Meir Feinstein (מאיר פיינשטיין; October 5, 1927 – April 21, 1947) was an Irgun member in Mandatory Palestine, during the Jewish insurgency in Mandatory Palestine. Feinstein, who was sentenced to death by the British authorities, is remembered for his suicide together with Moshe Barazani, a member of the group Lehi, under sentence of death; the two killed themselves embracing each other with a live grenade lodged between them hours before their scheduled hangings. He is memorialized in Israel today as one of 12 Olei Hagardom.

==Early life==
Meir Feinstein was born in the Old City of Jerusalem. His parents, Bela and Eliezer, immigrated from Brisk. As a boy, he received a religious education; he studied at the Etz Chaim Yeshiva for ten years, and was a disciple of Aryeh Levin. During his childhood, his father died, and he had to work to help support the family. He worked in a series of jobs in Jerusalem, in Ramatayim, and in the kibbutzim of Negba and Givat HaShlosha.

==Haganah and British Army service==
While at Givat HaShlosha, Feinstein joined the Haganah.

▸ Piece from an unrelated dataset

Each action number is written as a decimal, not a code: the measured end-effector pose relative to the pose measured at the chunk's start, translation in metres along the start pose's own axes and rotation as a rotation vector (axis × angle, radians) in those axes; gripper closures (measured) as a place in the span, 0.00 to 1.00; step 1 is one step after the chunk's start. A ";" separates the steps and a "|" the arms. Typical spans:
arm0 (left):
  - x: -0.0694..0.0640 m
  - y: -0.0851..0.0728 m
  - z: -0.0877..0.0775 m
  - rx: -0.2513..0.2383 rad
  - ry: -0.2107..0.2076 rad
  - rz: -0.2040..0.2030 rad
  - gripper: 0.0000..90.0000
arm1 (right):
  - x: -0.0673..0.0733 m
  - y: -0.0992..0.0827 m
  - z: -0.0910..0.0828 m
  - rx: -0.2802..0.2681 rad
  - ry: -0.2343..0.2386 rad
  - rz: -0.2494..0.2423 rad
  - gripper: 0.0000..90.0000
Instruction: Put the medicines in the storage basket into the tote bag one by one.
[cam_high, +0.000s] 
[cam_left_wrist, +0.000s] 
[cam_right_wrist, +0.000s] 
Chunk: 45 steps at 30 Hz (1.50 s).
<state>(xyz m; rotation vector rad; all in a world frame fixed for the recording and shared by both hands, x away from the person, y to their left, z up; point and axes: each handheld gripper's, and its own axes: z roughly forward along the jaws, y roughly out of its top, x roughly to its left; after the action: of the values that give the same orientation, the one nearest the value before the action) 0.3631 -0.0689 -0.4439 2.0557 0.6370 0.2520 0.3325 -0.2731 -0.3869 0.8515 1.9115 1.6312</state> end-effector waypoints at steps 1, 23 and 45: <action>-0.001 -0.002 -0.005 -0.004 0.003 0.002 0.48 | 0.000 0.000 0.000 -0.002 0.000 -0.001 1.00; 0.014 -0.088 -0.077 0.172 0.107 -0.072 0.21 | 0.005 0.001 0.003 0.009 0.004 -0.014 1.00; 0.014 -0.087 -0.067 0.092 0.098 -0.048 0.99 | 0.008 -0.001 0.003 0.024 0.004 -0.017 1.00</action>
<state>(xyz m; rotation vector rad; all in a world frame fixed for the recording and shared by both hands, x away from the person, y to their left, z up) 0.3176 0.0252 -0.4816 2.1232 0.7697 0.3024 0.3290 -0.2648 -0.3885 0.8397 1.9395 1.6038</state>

During his military training, Feinstein, an aspiring writer, educated himself in secular subjects with books sent to him by his brother from Jerusalem.

In 1944, during World War II, after rumors of the Holocaust began spreading, Feinstein enlisted in the British Army. Although only 16 at the time, he enlisted using a forged birth certificate claiming he was 20. Feinstein was accepted and served for two and a half years in the Royal Engineers, during which he was stationed in Palestine, Alexandria, and Beirut. He was discharged from the British Army in August 1946.

==Irgun activities==
While still in the British Army, Feinstein had met other Irgun members and began helping them smuggle weapons stolen from British military camps to Mandatory Palestine for Irgun use. Following his discharge, he joined the Irgun's Jerusalem branch. He initially worked in the Irgun's propaganda section, but was eventually promoted to join the Combat Corps.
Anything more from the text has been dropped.